By Ouanessa Nana
The shaft was missing.
Someone clears their throat. I still don’t move.
“Don’t mind me,” He says, his voice a gentle rumble as he places his hand on my shoulder to get past me.
Dewey Lincoln, the body of a spear, a chiseled torso you could cut your skin on grinned at me and I blushed, suddenly flustered and egocentric. I rolled my eyes at him, wrapping my jacket tighter around myself and averting my gaze towards the problem at hand.
The empty vertical space was a mallet gorget, a gullet of ringing sirens. People narrowed the vessels, retching out their traumas, throttling rasped tumors. A woman wearing fraying black knee pads hobbles towards me, her feet barely touching the ground. I hear the sound of stifled tears down the hall as someone scratches the other side of the fingernails, begging to be let out.
“Aldea,” She says, the words firm and harsh as if she has the authority to make me listen to her. She is no one. I lost my parents long ago.
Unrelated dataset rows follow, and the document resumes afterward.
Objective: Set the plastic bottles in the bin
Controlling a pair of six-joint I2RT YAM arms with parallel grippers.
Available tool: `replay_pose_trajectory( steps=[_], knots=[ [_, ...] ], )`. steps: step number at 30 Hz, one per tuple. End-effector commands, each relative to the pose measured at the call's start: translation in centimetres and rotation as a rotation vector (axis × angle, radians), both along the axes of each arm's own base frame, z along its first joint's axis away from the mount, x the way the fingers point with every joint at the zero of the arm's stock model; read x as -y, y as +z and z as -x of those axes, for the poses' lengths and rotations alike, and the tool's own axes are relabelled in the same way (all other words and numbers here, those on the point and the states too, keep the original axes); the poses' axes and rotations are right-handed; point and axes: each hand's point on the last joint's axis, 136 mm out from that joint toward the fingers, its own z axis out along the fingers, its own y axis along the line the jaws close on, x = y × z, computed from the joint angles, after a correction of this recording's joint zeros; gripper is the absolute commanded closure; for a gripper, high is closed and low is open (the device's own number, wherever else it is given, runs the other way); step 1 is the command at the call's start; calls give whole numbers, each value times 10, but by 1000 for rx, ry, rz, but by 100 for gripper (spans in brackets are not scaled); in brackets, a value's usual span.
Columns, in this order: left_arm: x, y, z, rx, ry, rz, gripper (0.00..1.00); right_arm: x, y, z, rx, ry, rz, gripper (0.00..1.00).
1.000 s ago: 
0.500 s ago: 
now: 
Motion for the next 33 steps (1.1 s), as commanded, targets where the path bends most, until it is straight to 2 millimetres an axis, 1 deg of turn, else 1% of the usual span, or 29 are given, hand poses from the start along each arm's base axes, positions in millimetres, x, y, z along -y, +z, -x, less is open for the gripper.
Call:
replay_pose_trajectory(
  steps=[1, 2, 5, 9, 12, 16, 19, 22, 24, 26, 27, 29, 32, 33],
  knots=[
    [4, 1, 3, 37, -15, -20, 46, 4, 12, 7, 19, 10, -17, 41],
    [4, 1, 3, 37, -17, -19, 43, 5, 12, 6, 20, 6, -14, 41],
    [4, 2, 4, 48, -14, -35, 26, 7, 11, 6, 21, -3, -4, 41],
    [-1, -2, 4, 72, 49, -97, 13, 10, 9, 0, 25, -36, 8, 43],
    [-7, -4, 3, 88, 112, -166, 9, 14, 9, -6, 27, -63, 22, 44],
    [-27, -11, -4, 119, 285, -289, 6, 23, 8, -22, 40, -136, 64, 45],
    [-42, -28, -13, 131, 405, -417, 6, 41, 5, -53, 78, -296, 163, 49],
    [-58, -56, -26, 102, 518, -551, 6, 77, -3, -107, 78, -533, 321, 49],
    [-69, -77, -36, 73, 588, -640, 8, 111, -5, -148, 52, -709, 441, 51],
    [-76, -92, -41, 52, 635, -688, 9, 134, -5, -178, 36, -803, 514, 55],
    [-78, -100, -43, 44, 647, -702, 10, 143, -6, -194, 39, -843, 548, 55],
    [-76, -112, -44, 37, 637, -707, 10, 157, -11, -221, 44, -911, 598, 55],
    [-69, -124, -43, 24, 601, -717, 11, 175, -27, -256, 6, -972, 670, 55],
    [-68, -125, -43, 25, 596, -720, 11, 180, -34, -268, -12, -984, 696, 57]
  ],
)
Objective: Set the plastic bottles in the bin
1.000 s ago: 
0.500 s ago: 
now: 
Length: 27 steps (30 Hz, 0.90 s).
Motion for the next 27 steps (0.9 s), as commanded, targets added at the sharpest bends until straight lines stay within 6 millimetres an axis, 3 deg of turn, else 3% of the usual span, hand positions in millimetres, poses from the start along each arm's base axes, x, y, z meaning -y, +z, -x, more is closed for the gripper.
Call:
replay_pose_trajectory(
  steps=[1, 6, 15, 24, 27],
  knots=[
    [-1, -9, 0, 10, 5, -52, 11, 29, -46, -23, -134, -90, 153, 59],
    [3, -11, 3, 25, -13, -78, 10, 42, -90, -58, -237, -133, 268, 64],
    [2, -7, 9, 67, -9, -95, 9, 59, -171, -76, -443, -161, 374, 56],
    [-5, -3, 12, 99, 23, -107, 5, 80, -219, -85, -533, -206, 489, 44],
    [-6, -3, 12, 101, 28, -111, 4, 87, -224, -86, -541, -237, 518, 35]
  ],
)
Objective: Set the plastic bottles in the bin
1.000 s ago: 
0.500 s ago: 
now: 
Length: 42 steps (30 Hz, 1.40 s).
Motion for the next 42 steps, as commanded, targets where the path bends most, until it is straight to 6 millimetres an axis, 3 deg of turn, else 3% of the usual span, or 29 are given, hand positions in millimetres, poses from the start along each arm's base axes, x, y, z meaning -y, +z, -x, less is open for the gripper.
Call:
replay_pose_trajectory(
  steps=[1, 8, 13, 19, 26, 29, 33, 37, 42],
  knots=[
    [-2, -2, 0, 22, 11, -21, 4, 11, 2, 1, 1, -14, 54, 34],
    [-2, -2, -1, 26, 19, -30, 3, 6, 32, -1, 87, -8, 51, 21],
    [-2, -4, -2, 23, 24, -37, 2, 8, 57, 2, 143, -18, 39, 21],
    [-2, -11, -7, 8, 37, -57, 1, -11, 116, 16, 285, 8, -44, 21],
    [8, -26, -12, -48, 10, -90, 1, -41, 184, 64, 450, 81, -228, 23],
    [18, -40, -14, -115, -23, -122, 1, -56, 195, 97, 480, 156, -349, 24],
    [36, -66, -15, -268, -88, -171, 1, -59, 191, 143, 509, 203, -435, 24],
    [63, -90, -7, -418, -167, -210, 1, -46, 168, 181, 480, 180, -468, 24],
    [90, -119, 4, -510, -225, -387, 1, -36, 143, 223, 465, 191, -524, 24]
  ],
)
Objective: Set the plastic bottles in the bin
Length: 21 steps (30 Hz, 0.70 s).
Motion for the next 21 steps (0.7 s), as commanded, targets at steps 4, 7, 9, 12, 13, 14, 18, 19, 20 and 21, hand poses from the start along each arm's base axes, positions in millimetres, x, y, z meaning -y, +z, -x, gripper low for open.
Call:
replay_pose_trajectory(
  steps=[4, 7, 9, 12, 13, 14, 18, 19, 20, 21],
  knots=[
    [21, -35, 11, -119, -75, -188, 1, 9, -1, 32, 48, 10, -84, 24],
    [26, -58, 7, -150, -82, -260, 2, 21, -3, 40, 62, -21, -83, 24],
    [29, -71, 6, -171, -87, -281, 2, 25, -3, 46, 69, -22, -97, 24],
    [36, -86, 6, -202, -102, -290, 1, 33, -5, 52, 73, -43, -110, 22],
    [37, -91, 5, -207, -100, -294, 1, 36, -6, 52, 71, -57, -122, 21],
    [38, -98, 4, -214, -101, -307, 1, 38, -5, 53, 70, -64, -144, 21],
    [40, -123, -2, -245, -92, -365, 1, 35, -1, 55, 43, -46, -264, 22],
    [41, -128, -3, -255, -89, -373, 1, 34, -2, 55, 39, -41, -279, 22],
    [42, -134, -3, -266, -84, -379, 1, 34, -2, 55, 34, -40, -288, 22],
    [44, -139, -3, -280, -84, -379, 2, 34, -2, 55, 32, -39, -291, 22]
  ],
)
Seventy-five steps. That was the amount of wood, concrete, metal, and stone that was separating me from getting to work.
She shoves me a little and I resist the urge to congest the buildup of clenching along my chest.
Her breath bursts and the blockage of words snaps back at me. “Don’t you remember me?”
“They said on the radio that the rapping has a weakness, that the blender can be broken, switched,”
I sighed. Clandestine chronology. It has spread. This lie. She must not be the only one who knows if she came all the way down here from the fiftieth floor with bruising, gnawing knees to tell me.
“You know we must wait for the signal,” I tell her, with pretty eyes and a gentle smile.
It works. She nods and drags herself back to her room.
Dewey returns with his charismatic snide and leer and glowing viridescent eyes. He shoves his hands into his pockets, his gaze into me a bundle of warmth.
Would I survive leaving him?
Hurdles of water glint and flare, the oceanic blue, whipping and whisking. I remember how soft the milky foam was when it tore away at your fingers and I also remember how hard it ached when he rippled underneath the waves.